It is up to the code to choose the correct interpretation, the ALU does not know. Hence the ALU in effect calculates BOTH results. The nice part is that the 8-bit result pattern is the same for unsigned and 2s-complement addition. (This is the main reason for the popularity of 2s-complement.)

But the confusing part is that the interpretation of the 8-bit results and especially of the status bits is different, depending on the interpretation.

  1. For unsigned addition, overflow occurs when there is a carry out of the 8'th bit. In your case this did not occur. Hence the Carry flag will be set to 'no carry'. In most chips this will be encoded as Carry = 0.
  2. For 2s-complement addition, (as Ignacio explained), an overflow occurs when the carry from the 7th bit to the 8th bit is different from the carry out of the 8th bit. This is encoded in the V bit.

The result of your addition can be summarized as X = 0xB3, C = 0, V = 1. How that should be interpreted depends on how the two input values should be interpreted. In the were unsigned values, the result is 0xB3 and no overflow occurred.
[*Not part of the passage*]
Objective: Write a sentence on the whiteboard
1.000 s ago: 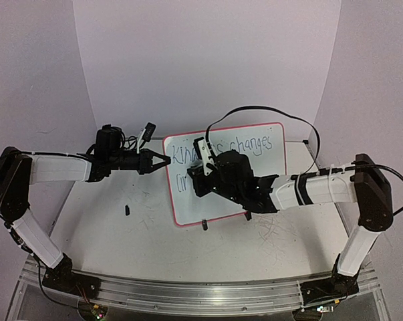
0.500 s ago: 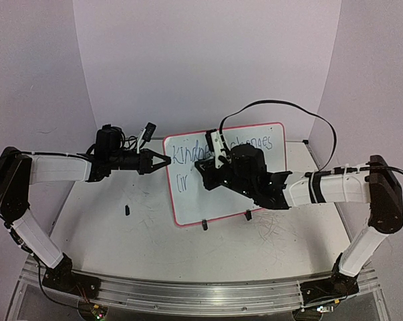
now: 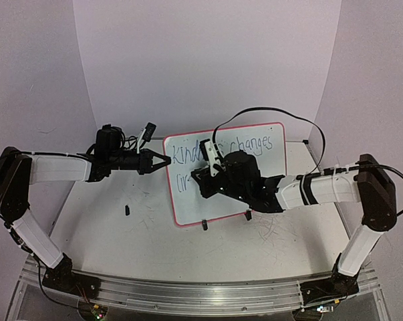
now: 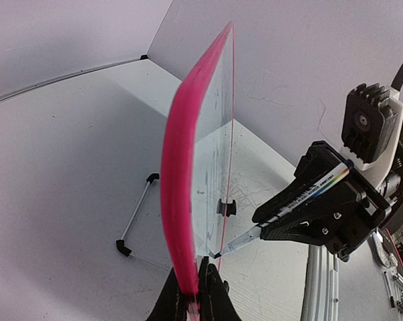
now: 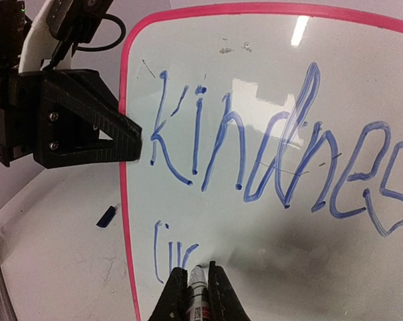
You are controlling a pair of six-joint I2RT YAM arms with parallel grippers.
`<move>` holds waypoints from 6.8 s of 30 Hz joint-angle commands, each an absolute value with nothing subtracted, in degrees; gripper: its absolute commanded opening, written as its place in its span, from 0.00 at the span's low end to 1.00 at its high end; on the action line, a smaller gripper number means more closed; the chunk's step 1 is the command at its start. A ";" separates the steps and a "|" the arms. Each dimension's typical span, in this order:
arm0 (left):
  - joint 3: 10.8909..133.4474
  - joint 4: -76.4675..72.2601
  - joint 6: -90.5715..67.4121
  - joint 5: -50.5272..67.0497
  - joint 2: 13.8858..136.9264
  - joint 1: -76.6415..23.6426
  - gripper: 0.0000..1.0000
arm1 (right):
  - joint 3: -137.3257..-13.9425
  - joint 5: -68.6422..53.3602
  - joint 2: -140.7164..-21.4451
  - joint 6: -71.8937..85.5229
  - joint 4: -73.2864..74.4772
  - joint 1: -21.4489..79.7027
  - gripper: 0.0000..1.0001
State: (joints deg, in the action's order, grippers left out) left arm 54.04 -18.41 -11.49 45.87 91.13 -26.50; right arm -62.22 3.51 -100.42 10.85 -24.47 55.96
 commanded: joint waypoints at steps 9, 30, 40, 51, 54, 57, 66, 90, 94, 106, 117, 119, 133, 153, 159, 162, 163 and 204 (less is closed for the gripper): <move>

If they were 2s-complement overflow occurred, and hence the 0xB3 has no meaning. (If no overflow occurred it would be a negative value.) If the two values had any other interpretation the result is probably meaningless.


Side note: a lot of processors have (had?) an additional status flag: the half-carry, which indicated a carry from bit 4 to bit 5. This was used when the two values each represented two BCD digits.